Come il mare in un bicchiere, le riflessioni di Chiara Gamberale

di Cristina Migliaccio

Abbiamo affrontato il lockdown causa Coronavirus, ma perché non parliamo invece di quella quarantena interiore che silenzia i pensieri e talvolta le emozioni?

Chiara Gamberale torna in libreria non con un romanzo, non con una fiaba, non con un saggio, ma con una riflessione. Il mondo intero ha affrontato (e sta affrontando) le conseguenze di un difficile lockdown, ma cosa ne sappiamo di quel lockdown che talvolta abbiamo dentro di noi? Quello dentro alla testa che non ne vuole sapere del mondo Là Fuori? In questa sorta di diario, la Gamberale ha voluto mettere da parte la fantasia ma non ha rinunciato al suo tocco narrativo, un incrocio tra vivida realtà e impronta fiabesca, una storia che non è altro che la storia di tutti.

Siccome quella della Gamberale non è altro che una riflessione, quella che vorrei condividere con voi non può essere una recensione perché, da recensire, c'è ben poco. Quello che vorrei condividere invece è il senso di sollievo che mi ha dato la lettura di queste brevi pagine, perché Chiara non ha avuto paura di mettere su carta quello che forse tutti abbiamo avuto modo di pensare in questo periodo.

Il lockdown che ci è stato imposto, se da una parte ha iniziato a impostare dei limiti, ci ha anche permesso di eliminarne degli altri, quelli che avevamo imposto a noi stessi: tutti quegli appuntamenti in rubrica presi per il senso del dovere, quelle cene con amici di amici che forse neanche ci andava di rivedere, tanti impegni soltanto per far felice tizio o caio. Ma a che scopo?

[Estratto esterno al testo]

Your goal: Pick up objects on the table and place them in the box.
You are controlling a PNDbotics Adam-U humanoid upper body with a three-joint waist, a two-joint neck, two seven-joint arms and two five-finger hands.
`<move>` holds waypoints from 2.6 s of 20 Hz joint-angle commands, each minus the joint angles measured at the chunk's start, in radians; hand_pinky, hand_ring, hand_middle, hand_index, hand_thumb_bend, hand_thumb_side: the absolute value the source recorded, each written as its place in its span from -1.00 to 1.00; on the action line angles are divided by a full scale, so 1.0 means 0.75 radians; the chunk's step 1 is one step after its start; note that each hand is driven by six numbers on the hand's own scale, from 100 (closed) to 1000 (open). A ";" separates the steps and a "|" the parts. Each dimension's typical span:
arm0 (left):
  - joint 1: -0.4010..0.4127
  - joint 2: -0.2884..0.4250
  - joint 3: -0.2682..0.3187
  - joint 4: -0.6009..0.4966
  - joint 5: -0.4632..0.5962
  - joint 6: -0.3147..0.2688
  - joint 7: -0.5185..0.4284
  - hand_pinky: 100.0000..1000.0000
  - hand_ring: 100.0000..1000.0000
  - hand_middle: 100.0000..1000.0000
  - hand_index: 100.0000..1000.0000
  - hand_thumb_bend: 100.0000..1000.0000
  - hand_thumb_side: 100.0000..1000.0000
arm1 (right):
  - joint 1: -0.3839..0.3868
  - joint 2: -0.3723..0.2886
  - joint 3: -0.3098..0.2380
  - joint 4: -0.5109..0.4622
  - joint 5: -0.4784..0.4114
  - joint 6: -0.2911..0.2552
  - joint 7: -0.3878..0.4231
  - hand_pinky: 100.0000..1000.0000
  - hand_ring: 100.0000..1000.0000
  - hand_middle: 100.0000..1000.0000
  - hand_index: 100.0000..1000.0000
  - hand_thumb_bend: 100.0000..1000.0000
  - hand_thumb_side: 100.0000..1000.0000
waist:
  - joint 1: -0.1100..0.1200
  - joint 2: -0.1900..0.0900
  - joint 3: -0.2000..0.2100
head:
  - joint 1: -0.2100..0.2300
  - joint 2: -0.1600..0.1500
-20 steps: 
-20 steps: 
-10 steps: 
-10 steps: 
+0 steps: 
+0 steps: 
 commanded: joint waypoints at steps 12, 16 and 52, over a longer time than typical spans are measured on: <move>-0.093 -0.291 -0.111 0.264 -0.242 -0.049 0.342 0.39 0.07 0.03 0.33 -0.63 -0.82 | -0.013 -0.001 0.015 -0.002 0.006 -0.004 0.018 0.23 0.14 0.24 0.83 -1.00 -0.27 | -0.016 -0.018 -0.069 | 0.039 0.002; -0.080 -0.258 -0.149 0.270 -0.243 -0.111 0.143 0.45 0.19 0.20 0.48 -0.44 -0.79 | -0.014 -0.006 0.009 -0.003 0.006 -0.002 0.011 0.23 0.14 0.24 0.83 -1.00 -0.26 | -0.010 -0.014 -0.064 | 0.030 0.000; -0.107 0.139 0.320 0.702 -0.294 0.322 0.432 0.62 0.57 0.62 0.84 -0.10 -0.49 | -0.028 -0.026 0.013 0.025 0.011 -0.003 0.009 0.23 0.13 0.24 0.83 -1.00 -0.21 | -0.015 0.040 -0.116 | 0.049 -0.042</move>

Chiara riflette sulla stasi della quarantena che invece ha permesso al suo Dentro di testa di allentare la presa, di farla respirare per la prima volta e tutta l'ansia della maternità, l'oppressione della vita e il continuo rincorrere un appuntamento dopo l'altro sono stati cancellati da un annuncio all'altro di Giuseppe Conte, tutti immobili davanti alla televisione in attesa di scoprire il nostro destino.

Quando l'epidemia finirà, non è da escludere che ci sia chi non vorrà tornare alla sua vita precedente. Chi, potendo, lascerà un posto di lavoro che per anni lo ha soffocato e oppresso. Chi deciderà di abbandonare la famiglia, di dire addio al coniuge o al partner. Di mettere al mondo un figlio o di non volere figli. Di fare coming out. Ci sarà chi comincerà a credere in Dio e chi smetterà di credere in lui.

Chiara Gamberale ci aiuta a ritrovarci. In questo diario, tutte le paure, le angosce, le verità nascoste sono salite a galla sotto forma d'inchiostro. Ne avevamo realmente bisogno?, direte voi. Se l'è chiesto anche l'autrice, più di una volta, e del resto ha specificato che questo non voleva essere un diario di bordo del suo lockdown, piuttosto la raccolta di diverse voci e della loro personale quarantena interiore, di chi l'affetto continua a cercarlo senza trovarlo e chi invece, di quello che ha, non sa cosa farsene. Di chi vuole una famiglia e chi vuole la famiglia di qualcun altro. Di chi aveva paura di stare con gli altri e poi, d'improvviso, senza quegli altri non riesce a stare. Cosa ne sarebbe di Chiara senza i suoi Amici dell'Arca senza Noe? E chi può scegliere per noi cos'è la famiglia o un affetto stabile? Tante domande alle quali Chiara prova a dare una risposta in punta di piedi, come un folletto che saltella per la foresta cercando di portare allegria (solo che Chiara porta risposte).

In me sto bene

come il mare in un bicchiere

ma se sono confinato in questo calice

qualcuno mi può bere

Non troverete un romanzo, non troverete una trama, ma troverete una storia in Come il mare in un bicchiere: la vostra.

Come il mare in un bicchiere di Chiara GamberaleFrasiX
Come il mare in un bicchiere di Chiara Gamberale
VOTO7.5 / 10

La Gamberale ci accompagna per mano nel suo Dentro di Testa, un mondo qualche volta chiuso a chiave per la paura di affrontare la realtà: e se non fosse poi così male, quella realtà?